YOUR INSTRUCTIONS:
If a line in the data contains "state", copy it out.

DATA EXCERPT:
=== Begin Enclosure ===

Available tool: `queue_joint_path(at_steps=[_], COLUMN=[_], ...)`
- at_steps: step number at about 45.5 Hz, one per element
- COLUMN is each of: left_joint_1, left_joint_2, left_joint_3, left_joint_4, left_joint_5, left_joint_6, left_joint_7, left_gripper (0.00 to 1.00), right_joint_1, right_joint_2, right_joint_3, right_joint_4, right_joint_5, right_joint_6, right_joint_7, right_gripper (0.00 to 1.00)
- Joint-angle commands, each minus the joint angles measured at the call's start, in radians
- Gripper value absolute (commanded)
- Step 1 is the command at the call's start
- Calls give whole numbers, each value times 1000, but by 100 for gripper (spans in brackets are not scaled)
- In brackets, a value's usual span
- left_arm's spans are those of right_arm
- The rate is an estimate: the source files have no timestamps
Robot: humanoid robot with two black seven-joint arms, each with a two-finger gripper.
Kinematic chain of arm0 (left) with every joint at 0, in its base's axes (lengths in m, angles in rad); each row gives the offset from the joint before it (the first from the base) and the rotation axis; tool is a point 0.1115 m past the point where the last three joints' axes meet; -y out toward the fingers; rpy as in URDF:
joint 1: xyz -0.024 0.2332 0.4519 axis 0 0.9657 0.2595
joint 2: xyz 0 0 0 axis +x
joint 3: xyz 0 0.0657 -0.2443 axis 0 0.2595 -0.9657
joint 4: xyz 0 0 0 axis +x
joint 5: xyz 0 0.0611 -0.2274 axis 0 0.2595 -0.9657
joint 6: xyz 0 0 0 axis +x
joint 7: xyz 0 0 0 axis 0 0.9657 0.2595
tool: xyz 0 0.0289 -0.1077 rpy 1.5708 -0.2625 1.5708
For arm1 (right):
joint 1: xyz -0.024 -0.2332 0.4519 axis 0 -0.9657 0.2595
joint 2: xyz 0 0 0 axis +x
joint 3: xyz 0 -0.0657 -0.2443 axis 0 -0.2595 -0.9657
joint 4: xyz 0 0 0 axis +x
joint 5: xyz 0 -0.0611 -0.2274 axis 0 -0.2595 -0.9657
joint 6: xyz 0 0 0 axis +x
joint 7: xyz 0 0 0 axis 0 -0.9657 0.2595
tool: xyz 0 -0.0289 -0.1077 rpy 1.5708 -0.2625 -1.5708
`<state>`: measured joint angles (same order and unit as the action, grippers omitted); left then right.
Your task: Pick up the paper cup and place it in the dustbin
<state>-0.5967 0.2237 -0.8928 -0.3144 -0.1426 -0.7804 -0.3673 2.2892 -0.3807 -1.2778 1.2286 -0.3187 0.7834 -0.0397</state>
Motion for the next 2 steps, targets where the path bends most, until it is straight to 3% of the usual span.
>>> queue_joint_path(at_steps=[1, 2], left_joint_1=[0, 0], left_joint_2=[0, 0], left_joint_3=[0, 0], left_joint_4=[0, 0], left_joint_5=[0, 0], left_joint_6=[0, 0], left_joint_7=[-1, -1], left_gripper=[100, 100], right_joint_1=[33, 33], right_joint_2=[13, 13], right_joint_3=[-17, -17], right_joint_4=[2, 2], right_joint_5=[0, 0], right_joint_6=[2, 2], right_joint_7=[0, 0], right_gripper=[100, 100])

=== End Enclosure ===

EXERCISE SOLUTION:
`<state>`: measured joint angles (same order and unit as the action, grippers omitted); left then right.
<state>-0.5967 0.2237 -0.8928 -0.3144 -0.1426 -0.7804 -0.3673 2.2892 -0.3807 -1.2778 1.2286 -0.3187 0.7834 -0.0397</state>

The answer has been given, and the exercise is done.